==== ENTRIES SUPPLIED ====

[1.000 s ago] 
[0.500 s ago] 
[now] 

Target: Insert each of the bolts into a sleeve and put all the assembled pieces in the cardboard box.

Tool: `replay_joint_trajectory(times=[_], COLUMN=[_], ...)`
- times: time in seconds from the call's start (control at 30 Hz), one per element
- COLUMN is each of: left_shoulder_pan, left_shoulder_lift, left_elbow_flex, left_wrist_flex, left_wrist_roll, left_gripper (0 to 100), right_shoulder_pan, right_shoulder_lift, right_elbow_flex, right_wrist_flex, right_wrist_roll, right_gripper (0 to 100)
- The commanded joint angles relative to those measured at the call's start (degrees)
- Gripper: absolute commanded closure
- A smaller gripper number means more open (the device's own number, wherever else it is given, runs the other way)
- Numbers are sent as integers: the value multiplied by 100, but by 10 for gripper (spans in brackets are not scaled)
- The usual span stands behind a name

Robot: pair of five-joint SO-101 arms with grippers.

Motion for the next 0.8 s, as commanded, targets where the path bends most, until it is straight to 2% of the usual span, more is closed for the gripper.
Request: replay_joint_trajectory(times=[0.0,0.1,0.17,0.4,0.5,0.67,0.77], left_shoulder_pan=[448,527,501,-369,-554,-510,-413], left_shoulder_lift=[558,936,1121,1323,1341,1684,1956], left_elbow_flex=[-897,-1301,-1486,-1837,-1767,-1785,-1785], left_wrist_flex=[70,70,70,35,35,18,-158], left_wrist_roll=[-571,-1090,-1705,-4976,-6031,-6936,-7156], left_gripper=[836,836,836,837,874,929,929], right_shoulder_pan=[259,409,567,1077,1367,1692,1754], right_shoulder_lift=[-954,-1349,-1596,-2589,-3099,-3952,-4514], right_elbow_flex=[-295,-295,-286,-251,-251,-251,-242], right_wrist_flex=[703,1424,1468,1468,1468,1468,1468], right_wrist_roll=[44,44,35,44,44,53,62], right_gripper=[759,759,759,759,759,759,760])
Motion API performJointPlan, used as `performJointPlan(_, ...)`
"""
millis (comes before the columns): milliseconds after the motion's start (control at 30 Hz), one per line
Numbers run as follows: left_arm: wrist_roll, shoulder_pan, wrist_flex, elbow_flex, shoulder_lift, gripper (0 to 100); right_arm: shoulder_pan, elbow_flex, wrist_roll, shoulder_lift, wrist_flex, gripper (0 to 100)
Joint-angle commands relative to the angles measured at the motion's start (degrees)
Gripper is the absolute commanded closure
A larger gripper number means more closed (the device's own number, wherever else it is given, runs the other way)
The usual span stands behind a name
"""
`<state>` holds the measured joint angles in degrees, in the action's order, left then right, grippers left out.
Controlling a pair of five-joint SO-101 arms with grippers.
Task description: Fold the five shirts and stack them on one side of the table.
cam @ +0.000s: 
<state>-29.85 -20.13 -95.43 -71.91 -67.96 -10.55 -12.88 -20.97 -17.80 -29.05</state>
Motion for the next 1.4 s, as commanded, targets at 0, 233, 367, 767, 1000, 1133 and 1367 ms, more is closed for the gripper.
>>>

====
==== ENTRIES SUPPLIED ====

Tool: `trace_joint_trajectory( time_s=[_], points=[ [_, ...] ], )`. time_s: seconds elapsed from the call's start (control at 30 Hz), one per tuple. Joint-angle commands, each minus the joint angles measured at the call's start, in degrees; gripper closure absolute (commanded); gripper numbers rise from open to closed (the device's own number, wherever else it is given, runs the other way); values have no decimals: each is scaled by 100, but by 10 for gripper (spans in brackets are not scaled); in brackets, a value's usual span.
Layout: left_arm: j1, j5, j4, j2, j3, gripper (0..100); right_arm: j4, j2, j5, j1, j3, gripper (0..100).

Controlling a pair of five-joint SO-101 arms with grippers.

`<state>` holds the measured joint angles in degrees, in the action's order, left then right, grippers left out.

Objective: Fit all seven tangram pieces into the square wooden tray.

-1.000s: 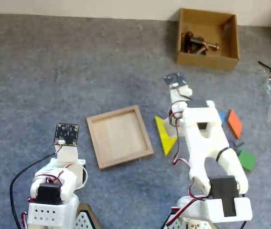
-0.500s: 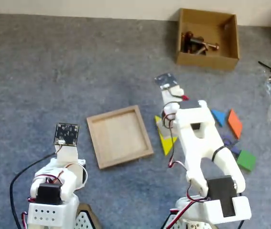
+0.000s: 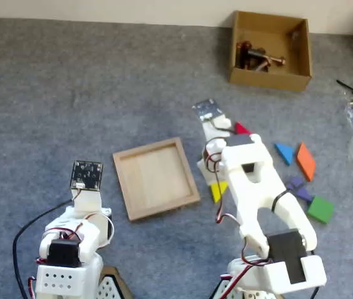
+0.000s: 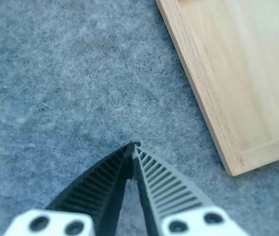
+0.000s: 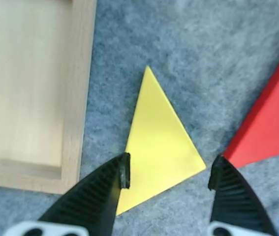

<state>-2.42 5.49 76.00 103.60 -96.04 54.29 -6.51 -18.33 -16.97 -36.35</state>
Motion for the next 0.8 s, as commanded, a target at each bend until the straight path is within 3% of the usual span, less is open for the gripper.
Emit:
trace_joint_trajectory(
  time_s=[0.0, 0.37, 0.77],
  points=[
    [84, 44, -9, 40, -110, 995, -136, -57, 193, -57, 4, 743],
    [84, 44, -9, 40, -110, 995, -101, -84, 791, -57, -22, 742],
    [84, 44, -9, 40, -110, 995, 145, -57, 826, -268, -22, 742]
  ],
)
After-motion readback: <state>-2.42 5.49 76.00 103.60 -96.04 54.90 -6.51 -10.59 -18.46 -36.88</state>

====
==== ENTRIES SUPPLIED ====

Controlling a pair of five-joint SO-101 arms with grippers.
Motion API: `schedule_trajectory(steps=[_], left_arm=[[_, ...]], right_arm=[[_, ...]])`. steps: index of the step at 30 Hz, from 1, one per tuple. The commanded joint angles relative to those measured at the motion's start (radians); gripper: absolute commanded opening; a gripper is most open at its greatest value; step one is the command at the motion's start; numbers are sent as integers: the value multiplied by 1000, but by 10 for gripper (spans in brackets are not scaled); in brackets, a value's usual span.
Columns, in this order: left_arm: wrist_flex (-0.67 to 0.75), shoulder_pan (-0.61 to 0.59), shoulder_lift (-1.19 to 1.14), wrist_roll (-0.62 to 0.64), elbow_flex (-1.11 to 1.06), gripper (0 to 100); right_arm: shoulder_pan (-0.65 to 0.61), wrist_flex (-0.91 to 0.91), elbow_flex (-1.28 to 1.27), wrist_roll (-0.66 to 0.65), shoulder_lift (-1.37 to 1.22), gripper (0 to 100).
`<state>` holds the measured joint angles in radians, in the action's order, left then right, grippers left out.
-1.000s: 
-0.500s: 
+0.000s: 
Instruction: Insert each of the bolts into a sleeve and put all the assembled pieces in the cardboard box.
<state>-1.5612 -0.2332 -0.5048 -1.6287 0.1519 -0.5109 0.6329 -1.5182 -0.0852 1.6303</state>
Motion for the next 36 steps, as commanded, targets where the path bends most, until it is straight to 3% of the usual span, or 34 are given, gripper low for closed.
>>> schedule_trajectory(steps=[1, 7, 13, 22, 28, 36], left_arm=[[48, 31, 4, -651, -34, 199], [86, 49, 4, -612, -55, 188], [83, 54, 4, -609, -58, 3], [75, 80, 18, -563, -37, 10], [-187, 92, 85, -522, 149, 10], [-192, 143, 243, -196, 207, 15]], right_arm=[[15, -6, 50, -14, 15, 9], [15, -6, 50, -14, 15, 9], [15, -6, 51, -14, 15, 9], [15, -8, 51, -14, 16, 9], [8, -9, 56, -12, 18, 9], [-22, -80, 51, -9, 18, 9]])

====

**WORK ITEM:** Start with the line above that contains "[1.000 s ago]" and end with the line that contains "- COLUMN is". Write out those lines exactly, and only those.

**PROBLEM SOLUTION:**
[1.000 s ago] 
[0.500 s ago] 
[now] 

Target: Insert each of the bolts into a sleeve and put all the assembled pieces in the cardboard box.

Tool: `replay_joint_trajectory(times=[_], COLUMN=[_], ...)`
- times: time in seconds from the call's start (control at 30 Hz), one per element
- COLUMN is each of: left_shoulder_pan, left_shoulder_lift, left_elbow_flex, left_wrist_flex, left_wrist_roll, left_gripper (0 to 100), right_shoulder_pan, right_shoulder_lift, right_elbow_flex, right_wrist_flex, right_wrist_roll, right_gripper (0 to 100)

No further output is expected.